[TASK INPUTS — start]
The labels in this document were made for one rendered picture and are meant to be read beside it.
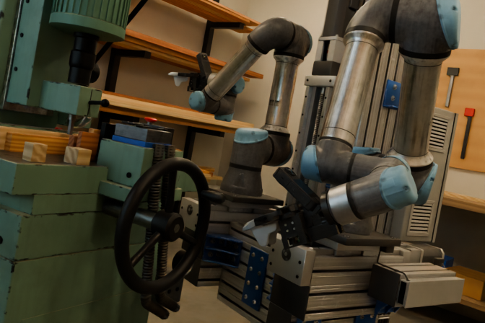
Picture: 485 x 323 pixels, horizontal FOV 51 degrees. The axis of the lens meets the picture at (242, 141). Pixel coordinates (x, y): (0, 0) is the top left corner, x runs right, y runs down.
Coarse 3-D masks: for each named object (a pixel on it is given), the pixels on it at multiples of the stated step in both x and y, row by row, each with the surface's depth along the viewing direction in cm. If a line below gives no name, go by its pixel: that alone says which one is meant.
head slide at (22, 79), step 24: (24, 0) 124; (48, 0) 121; (24, 24) 123; (48, 24) 122; (24, 48) 123; (48, 48) 123; (72, 48) 129; (24, 72) 122; (48, 72) 124; (24, 96) 121
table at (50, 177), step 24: (0, 168) 95; (24, 168) 94; (48, 168) 99; (72, 168) 104; (96, 168) 109; (24, 192) 95; (48, 192) 100; (72, 192) 105; (96, 192) 110; (120, 192) 107
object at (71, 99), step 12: (48, 84) 122; (60, 84) 120; (72, 84) 118; (48, 96) 122; (60, 96) 120; (72, 96) 118; (84, 96) 118; (96, 96) 121; (48, 108) 122; (60, 108) 120; (72, 108) 117; (84, 108) 119; (96, 108) 122
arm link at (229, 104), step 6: (228, 96) 202; (234, 96) 204; (222, 102) 199; (228, 102) 202; (234, 102) 204; (222, 108) 200; (228, 108) 202; (234, 108) 205; (216, 114) 201; (222, 114) 202; (228, 114) 203; (222, 120) 203; (228, 120) 204
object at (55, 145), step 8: (8, 136) 109; (16, 136) 109; (24, 136) 111; (32, 136) 113; (40, 136) 114; (48, 136) 117; (8, 144) 109; (16, 144) 109; (24, 144) 111; (48, 144) 116; (56, 144) 118; (64, 144) 120; (48, 152) 117; (56, 152) 119; (64, 152) 121
[TASK INPUTS — finish]
> EXERCISE REQUIREMENTS
Without the pictures, repeat every record above exactly as written.

> FINAL ANSWER
The labels in this document were made for one rendered picture and are meant to be read beside it.
Picture: 485 x 323 pixels, horizontal FOV 51 degrees. The axis of the lens meets the picture at (242, 141). Pixel coordinates (x, y): (0, 0) is the top left corner, x runs right, y runs down.
Coarse 3-D masks: for each named object (a pixel on it is given), the pixels on it at multiples of the stated step in both x and y, row by row, each with the surface's depth along the viewing direction in cm. If a line below gives no name, go by its pixel: that alone says which one is meant.
head slide at (22, 79), step 24: (24, 0) 124; (48, 0) 121; (24, 24) 123; (48, 24) 122; (24, 48) 123; (48, 48) 123; (72, 48) 129; (24, 72) 122; (48, 72) 124; (24, 96) 121
table at (50, 177), step 24: (0, 168) 95; (24, 168) 94; (48, 168) 99; (72, 168) 104; (96, 168) 109; (24, 192) 95; (48, 192) 100; (72, 192) 105; (96, 192) 110; (120, 192) 107
object at (71, 99), step 12: (48, 84) 122; (60, 84) 120; (72, 84) 118; (48, 96) 122; (60, 96) 120; (72, 96) 118; (84, 96) 118; (96, 96) 121; (48, 108) 122; (60, 108) 120; (72, 108) 117; (84, 108) 119; (96, 108) 122
arm link at (229, 104), step 6: (228, 96) 202; (234, 96) 204; (222, 102) 199; (228, 102) 202; (234, 102) 204; (222, 108) 200; (228, 108) 202; (234, 108) 205; (216, 114) 201; (222, 114) 202; (228, 114) 203; (222, 120) 203; (228, 120) 204
object at (55, 145), step 8: (8, 136) 109; (16, 136) 109; (24, 136) 111; (32, 136) 113; (40, 136) 114; (48, 136) 117; (8, 144) 109; (16, 144) 109; (24, 144) 111; (48, 144) 116; (56, 144) 118; (64, 144) 120; (48, 152) 117; (56, 152) 119; (64, 152) 121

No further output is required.